Input for this task >>
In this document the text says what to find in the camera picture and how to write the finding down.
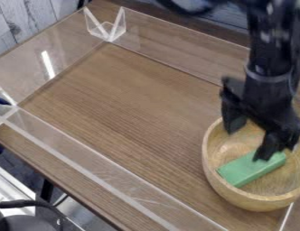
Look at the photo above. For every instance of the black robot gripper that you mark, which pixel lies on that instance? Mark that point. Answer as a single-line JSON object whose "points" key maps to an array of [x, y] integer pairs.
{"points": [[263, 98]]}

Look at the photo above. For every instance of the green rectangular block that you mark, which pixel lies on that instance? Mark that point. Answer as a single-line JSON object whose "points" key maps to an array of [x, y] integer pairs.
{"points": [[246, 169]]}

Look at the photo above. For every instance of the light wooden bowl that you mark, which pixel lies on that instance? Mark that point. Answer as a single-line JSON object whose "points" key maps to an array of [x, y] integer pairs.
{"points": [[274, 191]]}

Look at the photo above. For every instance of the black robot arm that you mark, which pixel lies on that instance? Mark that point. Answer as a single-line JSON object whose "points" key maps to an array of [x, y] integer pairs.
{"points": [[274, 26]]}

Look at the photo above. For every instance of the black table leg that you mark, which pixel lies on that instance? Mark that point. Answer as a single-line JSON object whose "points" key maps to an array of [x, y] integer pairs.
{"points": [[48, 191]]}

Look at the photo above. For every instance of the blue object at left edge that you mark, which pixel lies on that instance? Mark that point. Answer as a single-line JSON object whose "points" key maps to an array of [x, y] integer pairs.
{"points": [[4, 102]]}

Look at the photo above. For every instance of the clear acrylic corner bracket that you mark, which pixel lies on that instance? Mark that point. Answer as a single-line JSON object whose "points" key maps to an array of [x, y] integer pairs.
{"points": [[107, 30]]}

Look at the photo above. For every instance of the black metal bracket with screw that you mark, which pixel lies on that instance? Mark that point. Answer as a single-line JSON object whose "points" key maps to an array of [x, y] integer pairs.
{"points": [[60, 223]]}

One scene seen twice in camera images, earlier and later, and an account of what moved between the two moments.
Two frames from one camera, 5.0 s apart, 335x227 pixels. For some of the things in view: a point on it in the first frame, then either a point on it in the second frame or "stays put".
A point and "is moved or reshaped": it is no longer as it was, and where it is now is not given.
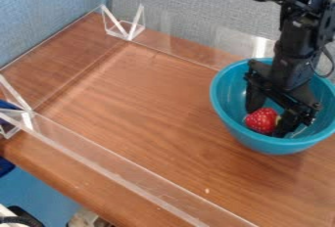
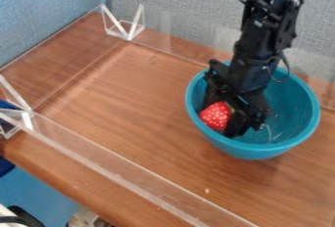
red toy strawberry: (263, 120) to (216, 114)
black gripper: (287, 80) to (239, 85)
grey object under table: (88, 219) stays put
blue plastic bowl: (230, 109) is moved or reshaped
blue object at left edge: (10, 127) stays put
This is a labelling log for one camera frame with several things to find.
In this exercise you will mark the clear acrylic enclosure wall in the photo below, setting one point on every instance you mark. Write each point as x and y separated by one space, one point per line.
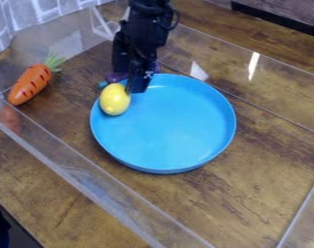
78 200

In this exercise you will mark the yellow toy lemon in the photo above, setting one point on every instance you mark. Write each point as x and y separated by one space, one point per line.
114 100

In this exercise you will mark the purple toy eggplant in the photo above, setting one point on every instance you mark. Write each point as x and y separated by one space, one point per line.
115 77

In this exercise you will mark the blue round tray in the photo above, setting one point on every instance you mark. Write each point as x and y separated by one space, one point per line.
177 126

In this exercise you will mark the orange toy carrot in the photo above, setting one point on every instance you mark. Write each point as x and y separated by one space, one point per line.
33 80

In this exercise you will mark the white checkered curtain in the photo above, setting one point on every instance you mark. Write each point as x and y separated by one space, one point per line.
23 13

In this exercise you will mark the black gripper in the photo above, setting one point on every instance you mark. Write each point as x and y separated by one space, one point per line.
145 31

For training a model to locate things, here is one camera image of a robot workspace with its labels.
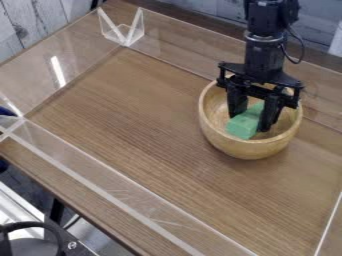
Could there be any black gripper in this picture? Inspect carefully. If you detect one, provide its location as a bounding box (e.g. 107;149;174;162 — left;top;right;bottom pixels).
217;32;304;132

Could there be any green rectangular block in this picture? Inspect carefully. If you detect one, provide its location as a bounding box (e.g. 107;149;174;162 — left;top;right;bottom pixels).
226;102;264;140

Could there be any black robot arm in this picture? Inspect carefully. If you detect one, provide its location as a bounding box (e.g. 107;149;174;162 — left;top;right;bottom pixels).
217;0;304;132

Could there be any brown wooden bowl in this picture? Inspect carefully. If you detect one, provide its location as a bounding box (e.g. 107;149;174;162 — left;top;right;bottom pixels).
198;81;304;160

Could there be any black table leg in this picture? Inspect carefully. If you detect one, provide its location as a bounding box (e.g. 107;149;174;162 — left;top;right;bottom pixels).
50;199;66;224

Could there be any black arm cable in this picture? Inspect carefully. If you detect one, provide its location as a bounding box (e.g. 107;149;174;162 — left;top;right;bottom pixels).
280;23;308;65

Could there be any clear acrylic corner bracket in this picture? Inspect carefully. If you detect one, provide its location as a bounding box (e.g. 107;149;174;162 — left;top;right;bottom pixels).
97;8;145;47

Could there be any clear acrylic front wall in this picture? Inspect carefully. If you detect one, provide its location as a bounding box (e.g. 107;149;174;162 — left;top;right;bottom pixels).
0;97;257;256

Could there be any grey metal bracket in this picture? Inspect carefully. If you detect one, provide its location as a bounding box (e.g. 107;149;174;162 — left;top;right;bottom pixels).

Task brief >>
Everything from the line containing "Look at the photo above. For every instance of the light" through the line containing "Two frames from" in the material above should be retyped exactly, both ends included, and nothing more.

Solution for this task >>
Look at the photo above. For every instance of the light wooden bowl that you mark, which pixel lies on that instance? Mark that point. Answer as a single-line JSON object whose "points" key maps to an array of [x, y] integer pairs.
{"points": [[274, 191]]}

Look at the photo above. For every instance of the black robot arm that you mark, which pixel lies on that instance? Mark that point. Answer as a single-line JSON object whose "points" key maps to an array of [x, y] integer pairs.
{"points": [[274, 26]]}

Look at the photo above. For every instance of the black table leg that you mark, which pixel lies on that instance? Mark that point. Answer as a single-line JSON object whose "points" key maps to an array of [x, y] integer pairs.
{"points": [[48, 191]]}

Look at the photo above. For every instance of the blue object at left edge that you mark, which pixel lies on that instance? Mark that point. Answer as a single-line JSON object whose "points" key maps to an array of [x, y] integer pairs.
{"points": [[4, 102]]}

Look at the photo above. For every instance of the clear acrylic corner bracket that you mark, which pixel lies on that instance? Mark that point. Answer as a single-line JSON object whose "points" key maps to an array of [x, y] integer pairs.
{"points": [[107, 30]]}

Look at the photo above. For every instance of the black metal bracket with screw that you mark, which pixel lies on that instance? Mark that point. Answer as a single-line JSON object whose "points" key maps to an array of [x, y] integer pairs.
{"points": [[60, 223]]}

One scene seen twice in camera images, earlier and later, and an account of what moved between the two moments.
Two frames from one camera, 5.0 s apart, 335x227 pixels. For some of the things in view: a point on it in the first frame, then either a point on it in the second frame or "stays put".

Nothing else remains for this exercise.